Colombo Telegraph

Reflections On The Language Of My Birth

By Uditha Devapriya

Uditha Devapriya

There are times when I lament my abysmal knowledge of Sinhala. It is a language of course, but even as a language it takes much more than memorising grammar rules and vocabulary to master it. Being a dilettante when it comes to these matters, I never really picked it up. Poetry eludes me, so does prose. I tried my hand at writing a few essays there and a few love poems here, but the experience was so overwhelming that I gave up. This was years ago. I haven’t tried again since. In hindsight this can indicate fear, ignorance, complacency, or a lack of willpower, depending on how you look at it. My excuse is that without getting acquainted with the foundation of a language or for that matter the historical processes behind a language, it is difficult to be creative.

Professor K. A. I. Kalyanaratne, former co-honorary secretary of the Hela Havula, in a review of Cumaratunga Munidasa‘s Purana Sinhala Akuru Karanaya, contended that it is language which separates us from the animal world. I strongly agree. Language is what makes civilisation possible, and civilisation is what facilitates identity on the basis of shared rituals and practices. Perhaps no other intellectual and artiste from the 20th century understood this in relation to the Sinhala language more than Munidasa himself, whose death anniversary fell on July 25. No, this is not a sketch of the man, much less an exploration into what he did, rather some brief reflections on his work.

Cumaratunga Munidasa

Garrett Field, in his seminal but overlooked work Modernising Composition, contends that the modern history of linguistic politics in Sri Lanka begins with Cumaratunga. Put briefly, the man tried to do for the language what the revivalists of the previous century had done for Buddhism. It was his belief that purity in language, the ‘maw basa’, shorn of foreign accretions, was integral to the ideal of nationhood. There would not, in other words, be a ‘desa’ and ‘rasa’ without a ‘basa’. With this objective, he thus sought to redefine Sinhala, not just in relation to academic syllabuses (at one point he was appointed as an inspector of Anglo-Vernacular schools for the Department of Education), but also in opposition to the accepted texts which had been used to teach the subject. Based on these beliefs, he confidently rejected both the Sasadāvata and the Muvadevdāvata, which contained Sanskrit loanwords he felt to be inimical to his project. He was not, in other words, afraid of rebuking what needed to be rebuked.

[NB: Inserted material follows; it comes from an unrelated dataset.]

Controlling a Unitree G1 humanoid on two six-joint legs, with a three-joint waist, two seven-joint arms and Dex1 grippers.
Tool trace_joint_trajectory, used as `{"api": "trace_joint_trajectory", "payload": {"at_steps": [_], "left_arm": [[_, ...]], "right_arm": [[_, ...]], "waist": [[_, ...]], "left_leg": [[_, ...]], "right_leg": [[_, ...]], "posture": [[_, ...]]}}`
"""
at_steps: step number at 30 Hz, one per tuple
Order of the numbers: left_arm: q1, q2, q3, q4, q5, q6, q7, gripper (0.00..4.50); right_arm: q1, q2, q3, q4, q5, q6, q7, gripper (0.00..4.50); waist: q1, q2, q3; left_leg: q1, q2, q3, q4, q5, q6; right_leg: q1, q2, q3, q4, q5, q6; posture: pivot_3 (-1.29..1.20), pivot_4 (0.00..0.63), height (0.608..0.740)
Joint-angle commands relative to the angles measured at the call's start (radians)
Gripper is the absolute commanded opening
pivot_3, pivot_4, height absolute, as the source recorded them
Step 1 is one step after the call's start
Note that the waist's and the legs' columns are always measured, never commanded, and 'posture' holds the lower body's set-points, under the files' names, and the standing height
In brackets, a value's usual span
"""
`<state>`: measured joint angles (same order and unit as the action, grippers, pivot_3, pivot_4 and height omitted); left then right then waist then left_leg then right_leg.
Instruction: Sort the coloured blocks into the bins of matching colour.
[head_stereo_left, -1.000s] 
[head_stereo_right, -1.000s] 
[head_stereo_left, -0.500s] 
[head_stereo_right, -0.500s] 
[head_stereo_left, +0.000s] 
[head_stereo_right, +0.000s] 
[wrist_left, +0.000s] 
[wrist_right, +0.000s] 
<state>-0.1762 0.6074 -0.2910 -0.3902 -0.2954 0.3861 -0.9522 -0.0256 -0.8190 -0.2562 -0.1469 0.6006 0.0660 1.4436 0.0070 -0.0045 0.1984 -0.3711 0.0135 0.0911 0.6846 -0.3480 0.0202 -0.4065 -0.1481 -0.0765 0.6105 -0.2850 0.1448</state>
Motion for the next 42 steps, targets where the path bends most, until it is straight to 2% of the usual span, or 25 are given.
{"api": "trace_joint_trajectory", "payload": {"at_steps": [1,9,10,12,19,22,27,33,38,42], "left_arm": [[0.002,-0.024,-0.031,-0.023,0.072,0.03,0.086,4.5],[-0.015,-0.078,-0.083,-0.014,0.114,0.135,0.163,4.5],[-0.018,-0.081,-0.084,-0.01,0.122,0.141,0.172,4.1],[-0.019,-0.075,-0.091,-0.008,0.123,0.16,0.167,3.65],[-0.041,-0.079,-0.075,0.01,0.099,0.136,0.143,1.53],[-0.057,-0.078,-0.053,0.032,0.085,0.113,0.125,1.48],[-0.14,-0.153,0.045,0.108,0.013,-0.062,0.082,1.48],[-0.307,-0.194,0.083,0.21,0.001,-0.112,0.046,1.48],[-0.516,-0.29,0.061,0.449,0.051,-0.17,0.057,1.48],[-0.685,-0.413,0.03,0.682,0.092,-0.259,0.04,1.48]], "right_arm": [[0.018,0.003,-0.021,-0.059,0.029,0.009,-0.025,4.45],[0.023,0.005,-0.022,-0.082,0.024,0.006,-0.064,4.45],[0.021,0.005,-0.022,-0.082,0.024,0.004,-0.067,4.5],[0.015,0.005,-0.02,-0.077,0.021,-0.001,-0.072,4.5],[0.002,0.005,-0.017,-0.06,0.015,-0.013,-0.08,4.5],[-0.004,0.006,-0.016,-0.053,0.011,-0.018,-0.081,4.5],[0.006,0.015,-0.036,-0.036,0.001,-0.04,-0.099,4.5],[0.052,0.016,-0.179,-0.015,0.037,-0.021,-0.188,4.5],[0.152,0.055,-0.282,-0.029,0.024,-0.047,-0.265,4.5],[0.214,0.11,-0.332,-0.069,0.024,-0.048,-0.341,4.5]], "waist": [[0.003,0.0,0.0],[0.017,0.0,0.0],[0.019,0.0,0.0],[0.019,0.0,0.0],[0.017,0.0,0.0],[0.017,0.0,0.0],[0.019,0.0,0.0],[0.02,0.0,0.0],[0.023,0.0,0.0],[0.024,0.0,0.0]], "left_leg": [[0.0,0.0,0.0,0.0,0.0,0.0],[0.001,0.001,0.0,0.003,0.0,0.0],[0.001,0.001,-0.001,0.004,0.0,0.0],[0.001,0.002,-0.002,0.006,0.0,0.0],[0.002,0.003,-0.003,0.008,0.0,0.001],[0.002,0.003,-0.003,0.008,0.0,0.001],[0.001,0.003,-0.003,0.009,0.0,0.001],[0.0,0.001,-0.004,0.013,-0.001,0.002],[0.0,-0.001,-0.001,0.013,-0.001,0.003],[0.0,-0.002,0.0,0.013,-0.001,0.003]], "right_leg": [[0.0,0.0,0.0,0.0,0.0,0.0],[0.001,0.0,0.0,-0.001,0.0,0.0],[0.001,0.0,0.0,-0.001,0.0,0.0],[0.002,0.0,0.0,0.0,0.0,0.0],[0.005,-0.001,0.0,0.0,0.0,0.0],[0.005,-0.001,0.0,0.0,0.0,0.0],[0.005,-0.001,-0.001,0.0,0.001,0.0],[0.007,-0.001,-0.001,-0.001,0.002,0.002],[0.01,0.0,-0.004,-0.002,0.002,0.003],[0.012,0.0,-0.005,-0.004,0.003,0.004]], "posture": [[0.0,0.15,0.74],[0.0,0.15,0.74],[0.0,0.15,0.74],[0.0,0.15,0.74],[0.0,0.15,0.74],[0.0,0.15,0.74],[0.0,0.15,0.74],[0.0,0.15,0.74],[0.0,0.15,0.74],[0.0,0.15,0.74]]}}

There were three faces to the man: linguist, poet, and activist. Contemporary society and scholarship tend to analyse each facet in isolation, forgetting that it is the fusion of them, and not the study of one over the other, which can help us understand what the man did and whether the project he spearheaded worked to its envisioned end. That is why his criticism of poets who imbibed Tagore cannot be seen as only an aesthetic judgment, but rather as an integral part of his belief in achieving purity in the markers of our identity. Not even the Mahavamsa was immune from his pen, since it promoted the idea that the Sinhalese were descended from North India, when historical records showed that there was a thriving “hela” civilisation prior to the arrival of Vijaya.

I am certainly not up to the task of charting and tracing what Cumaratunga did in relation to Sinhala poetry, prose, and polemics, but I cannot help but observe that throughout his life, the man combined didacticism and austerity of expression to convey his beliefs to the lay reader, and to convince that reader. This proved to be a strength in later years. With Lakminipahana, Subasa, and Helio, the three journals which helped the Hela Havula disseminate its worldview throughout the country, he was able to turn his endeavours from the fringe project it could well have become to an active search for roots. And one demographic that he targeted, more than any other, was the child. No one who has read Kumara Gee, or sung such immortal classics as “Ha Ha Hari Hawa”, can fail to be moved by its nuances, a point made by former Speaker of the Parliament W. J. M. Lokubandara at the recently held Cumaratunga Munidasa Sisuvarama, where he observed that the man’s poetry rises from its pages and implores us to musicalise it. There was nothing immobile about it, in other words.

The Cumuratunga Munidasa Sisuvarama is one noteworthy way through which his contribution to children’s literature is being sustained, and promoted, among the children of today. Begun in 2012 and organised by the Cumaratunga Munidasa Foundation, it rewards academic achievement in Sinhala by granting a scholarship to the student who obtains the highest mark for the subject at the Ordinary Level exams. Last year, which marked the fifth time the scholarship was granted, there were no less than eight winners, and considering that it took place at the Lakshman Kadirgamar Centre, it was bound to be packed. And so it was. Professor Wimal Dissanayake, who wrote an extensive piece years ago on the route linguistics took in Sri Lanka through the Munidasa, spoke of the way the man brought tradition to modernity. This year, by contrast, the organisers focused on the poet in the man, seeing it fit to invite the leading academic on the subject in Sri Lanka, Professor Sunil Ariyaratne. Also by contrast, this year saw just one winner, Senuki Vilara Gunaratne from Museaus College, with the event being unveiled at the much larger, more comfortable Western Province Aesthetic Resort, on the death anniversary of the Munidasa, July 25.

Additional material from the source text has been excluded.